__Prompt__
Would you retype the records below exactly as they appear?

__Exercise materials__
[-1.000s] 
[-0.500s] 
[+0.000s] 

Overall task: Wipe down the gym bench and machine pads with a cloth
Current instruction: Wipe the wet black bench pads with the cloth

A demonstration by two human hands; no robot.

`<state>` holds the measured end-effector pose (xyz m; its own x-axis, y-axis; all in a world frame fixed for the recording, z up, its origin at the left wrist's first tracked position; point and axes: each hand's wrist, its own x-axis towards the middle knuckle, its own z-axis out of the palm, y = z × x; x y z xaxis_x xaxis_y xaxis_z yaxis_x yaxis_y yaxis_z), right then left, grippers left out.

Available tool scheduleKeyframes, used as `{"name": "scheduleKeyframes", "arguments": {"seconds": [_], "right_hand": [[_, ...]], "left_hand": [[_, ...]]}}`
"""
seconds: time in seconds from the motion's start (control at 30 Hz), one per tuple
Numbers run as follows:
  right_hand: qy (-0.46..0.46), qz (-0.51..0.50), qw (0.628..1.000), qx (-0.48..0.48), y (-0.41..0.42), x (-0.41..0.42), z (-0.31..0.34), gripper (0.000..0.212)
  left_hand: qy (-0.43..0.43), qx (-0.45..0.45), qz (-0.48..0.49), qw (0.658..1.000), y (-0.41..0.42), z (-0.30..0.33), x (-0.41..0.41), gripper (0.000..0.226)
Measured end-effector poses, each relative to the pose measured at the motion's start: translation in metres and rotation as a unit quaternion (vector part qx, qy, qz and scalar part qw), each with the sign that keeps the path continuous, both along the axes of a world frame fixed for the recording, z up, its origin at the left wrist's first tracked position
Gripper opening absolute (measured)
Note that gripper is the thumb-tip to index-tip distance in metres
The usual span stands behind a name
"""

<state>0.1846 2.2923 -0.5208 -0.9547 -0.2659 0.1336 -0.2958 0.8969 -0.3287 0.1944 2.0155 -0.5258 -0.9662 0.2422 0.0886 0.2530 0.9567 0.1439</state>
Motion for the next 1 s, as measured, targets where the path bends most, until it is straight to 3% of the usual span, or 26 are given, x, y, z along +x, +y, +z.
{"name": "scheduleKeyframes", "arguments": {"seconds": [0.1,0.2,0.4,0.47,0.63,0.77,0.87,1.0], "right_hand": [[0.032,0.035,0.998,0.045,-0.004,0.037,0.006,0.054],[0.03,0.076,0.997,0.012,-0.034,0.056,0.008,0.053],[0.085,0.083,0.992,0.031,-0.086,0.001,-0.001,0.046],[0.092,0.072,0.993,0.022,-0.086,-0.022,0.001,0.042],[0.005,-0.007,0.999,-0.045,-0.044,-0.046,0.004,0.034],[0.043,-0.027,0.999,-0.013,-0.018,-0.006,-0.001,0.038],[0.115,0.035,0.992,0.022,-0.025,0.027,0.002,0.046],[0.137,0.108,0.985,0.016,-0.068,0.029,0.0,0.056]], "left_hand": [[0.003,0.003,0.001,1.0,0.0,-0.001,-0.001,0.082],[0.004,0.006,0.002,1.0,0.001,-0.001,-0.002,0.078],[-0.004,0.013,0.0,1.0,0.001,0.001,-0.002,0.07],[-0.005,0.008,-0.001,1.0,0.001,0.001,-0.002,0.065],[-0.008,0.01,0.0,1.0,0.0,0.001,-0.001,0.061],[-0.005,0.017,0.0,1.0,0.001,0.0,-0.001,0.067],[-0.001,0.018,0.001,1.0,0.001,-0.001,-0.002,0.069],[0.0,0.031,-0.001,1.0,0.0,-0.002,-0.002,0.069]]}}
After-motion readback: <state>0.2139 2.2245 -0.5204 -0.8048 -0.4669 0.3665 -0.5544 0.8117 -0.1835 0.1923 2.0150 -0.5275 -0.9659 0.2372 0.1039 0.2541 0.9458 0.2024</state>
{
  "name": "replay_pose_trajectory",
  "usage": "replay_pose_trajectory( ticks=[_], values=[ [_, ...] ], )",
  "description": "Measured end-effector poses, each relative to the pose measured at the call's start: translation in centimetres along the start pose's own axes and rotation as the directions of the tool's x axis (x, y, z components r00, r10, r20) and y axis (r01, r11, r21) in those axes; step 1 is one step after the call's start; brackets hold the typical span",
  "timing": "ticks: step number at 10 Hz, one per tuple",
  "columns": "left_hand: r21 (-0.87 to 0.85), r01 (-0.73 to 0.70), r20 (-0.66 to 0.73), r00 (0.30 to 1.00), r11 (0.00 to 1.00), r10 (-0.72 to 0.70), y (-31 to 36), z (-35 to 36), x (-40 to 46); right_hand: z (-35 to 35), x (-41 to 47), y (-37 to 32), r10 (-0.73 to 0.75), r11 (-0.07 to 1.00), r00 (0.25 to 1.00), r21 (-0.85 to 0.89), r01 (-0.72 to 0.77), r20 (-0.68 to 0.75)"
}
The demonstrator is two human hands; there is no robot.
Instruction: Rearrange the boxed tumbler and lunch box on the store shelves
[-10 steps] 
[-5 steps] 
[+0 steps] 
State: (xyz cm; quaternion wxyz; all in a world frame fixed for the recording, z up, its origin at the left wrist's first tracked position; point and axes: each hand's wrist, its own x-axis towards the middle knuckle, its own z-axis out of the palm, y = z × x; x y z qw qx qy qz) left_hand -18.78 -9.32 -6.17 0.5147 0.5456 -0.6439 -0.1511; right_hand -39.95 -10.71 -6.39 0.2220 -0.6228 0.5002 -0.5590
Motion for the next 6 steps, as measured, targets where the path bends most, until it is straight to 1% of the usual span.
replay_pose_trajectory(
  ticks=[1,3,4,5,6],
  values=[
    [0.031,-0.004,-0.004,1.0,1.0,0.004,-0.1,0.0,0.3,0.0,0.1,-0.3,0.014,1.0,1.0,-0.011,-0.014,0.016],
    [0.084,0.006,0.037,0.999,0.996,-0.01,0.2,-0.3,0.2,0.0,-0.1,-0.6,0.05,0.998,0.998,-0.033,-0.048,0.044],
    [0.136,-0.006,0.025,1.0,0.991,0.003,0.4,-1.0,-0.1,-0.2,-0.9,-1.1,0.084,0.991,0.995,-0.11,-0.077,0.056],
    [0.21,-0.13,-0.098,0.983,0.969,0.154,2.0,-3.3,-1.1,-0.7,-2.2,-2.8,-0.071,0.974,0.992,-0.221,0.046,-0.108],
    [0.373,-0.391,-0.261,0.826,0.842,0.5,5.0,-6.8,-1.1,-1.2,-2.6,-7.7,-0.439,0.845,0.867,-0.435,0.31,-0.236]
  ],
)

__Answer to the exercise__
[-1.000s] 
[-0.500s] 
[+0.000s] 

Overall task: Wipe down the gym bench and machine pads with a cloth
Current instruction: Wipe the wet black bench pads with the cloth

A demonstration by two human hands; no robot.

`<state>` holds the measured end-effector pose (xyz m; its own x-axis, y-axis; all in a world frame fixed for the recording, z up, its origin at the left wrist's first tracked position; point and axes: each hand's wrist, its own x-axis towards the middle knuckle, its own z-axis out of the palm, y = z × x; x y z xaxis_x xaxis_y xaxis_z yaxis_x yaxis_y yaxis_z), right then left, grippers left out.

Available tool scheduleKeyframes, used as `{"name": "scheduleKeyframes", "arguments": {"seconds": [_], "right_hand": [[_, ...]], "left_hand": [[_, ...]]}}`
"""
seconds: time in seconds from the motion's start (control at 30 Hz), one per tuple
Numbers run as follows:
  right_hand: qy (-0.46..0.46), qz (-0.51..0.50), qw (0.628..1.000), qx (-0.48..0.48), y (-0.41..0.42), x (-0.41..0.42), z (-0.31..0.34), gripper (0.000..0.212)
  left_hand: qy (-0.43..0.43), qx (-0.45..0.45), qz (-0.48..0.49), qw (0.658..1.000), y (-0.41..0.42), z (-0.30..0.33), x (-0.41..0.41), gripper (0.000..0.226)
Measured end-effector poses, each relative to the pose measured at the motion's start: translation in metres and rotation as a unit quaternion (vector part qx, qy, qz and scalar part qw), each with the sign that keeps the path continuous, both along the axes of a world frame fixed for the recording, z up, its origin at the left wrist's first tracked position
Gripper opening absolute (measured)
Note that gripper is the thumb-tip to index-tip distance in metres
The usual span stands behind a name
"""

<state>0.1846 2.2923 -0.5208 -0.9547 -0.2659 0.1336 -0.2958 0.8969 -0.3287 0.1944 2.0155 -0.5258 -0.9662 0.2422 0.0886 0.2530 0.9567 0.1439</state>
Motion for the next 1 s, as measured, targets where the path bends most, until it is straight to 3% of the usual span, or 26 are given, x, y, z along +x, +y, +z.
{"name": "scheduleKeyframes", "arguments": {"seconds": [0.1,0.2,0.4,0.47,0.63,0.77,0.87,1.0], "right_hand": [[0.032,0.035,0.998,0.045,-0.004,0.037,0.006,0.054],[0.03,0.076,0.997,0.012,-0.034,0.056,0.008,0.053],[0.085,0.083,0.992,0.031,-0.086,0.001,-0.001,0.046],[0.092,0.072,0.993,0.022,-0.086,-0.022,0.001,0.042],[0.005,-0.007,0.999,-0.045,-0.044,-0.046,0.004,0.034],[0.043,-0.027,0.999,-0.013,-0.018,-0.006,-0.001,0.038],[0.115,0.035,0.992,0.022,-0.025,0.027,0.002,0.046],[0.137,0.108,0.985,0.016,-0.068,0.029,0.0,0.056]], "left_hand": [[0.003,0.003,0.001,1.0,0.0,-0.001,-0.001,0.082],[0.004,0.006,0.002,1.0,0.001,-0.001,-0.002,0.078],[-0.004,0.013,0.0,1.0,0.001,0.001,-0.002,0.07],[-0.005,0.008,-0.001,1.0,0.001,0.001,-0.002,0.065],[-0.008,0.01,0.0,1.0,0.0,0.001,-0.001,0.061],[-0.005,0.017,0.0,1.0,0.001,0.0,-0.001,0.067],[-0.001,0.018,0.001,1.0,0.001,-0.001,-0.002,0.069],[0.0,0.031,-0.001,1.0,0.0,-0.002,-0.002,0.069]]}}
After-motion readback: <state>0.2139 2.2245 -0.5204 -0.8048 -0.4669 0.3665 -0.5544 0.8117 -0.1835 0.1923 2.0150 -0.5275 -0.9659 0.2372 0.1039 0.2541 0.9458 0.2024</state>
{
  "name": "replay_pose_trajectory",
  "usage": "replay_pose_trajectory( ticks=[_], values=[ [_, ...] ], )",
  "description": "Measured end-effector poses, each relative to the pose measured at the call's start: translation in centimetres along the start pose's own axes and rotation as the directions of the tool's x axis (x, y, z components r00, r10, r20) and y axis (r01, r11, r21) in those axes; step 1 is one step after the call's start; brackets hold the typical span",
  "timing": "ticks: step number at 10 Hz, one per tuple",
  "columns": "left_hand: r21 (-0.87 to 0.85), r01 (-0.73 to 0.70), r20 (-0.66 to 0.73), r00 (0.30 to 1.00), r11 (0.00 to 1.00), r10 (-0.72 to 0.70), y (-31 to 36), z (-35 to 36), x (-40 to 46); right_hand: z (-35 to 35), x (-41 to 47), y (-37 to 32), r10 (-0.73 to 0.75), r11 (-0.07 to 1.00), r00 (0.25 to 1.00), r21 (-0.85 to 0.89), r01 (-0.72 to 0.77), r20 (-0.68 to 0.75)"
}
The demonstrator is two human hands; there is no robot.
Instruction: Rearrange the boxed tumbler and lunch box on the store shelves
[-10 steps] 
[-5 steps] 
[+0 steps] 
State: (xyz cm; quaternion wxyz; all in a world frame fixed for the recording, z up, its origin at the left wrist's first tracked position; point and axes: each hand's wrist, its own x-axis towards the middle knuckle, its own z-axis out of the palm, y = z × x; x y z qw qx qy qz) left_hand -18.78 -9.32 -6.17 0.5147 0.5456 -0.6439 -0.1511; right_hand -39.95 -10.71 -6.39 0.2220 -0.6228 0.5002 -0.5590
Motion for the next 6 steps, as measured, targets where the path bends most, until it is straight to 1% of the usual span.
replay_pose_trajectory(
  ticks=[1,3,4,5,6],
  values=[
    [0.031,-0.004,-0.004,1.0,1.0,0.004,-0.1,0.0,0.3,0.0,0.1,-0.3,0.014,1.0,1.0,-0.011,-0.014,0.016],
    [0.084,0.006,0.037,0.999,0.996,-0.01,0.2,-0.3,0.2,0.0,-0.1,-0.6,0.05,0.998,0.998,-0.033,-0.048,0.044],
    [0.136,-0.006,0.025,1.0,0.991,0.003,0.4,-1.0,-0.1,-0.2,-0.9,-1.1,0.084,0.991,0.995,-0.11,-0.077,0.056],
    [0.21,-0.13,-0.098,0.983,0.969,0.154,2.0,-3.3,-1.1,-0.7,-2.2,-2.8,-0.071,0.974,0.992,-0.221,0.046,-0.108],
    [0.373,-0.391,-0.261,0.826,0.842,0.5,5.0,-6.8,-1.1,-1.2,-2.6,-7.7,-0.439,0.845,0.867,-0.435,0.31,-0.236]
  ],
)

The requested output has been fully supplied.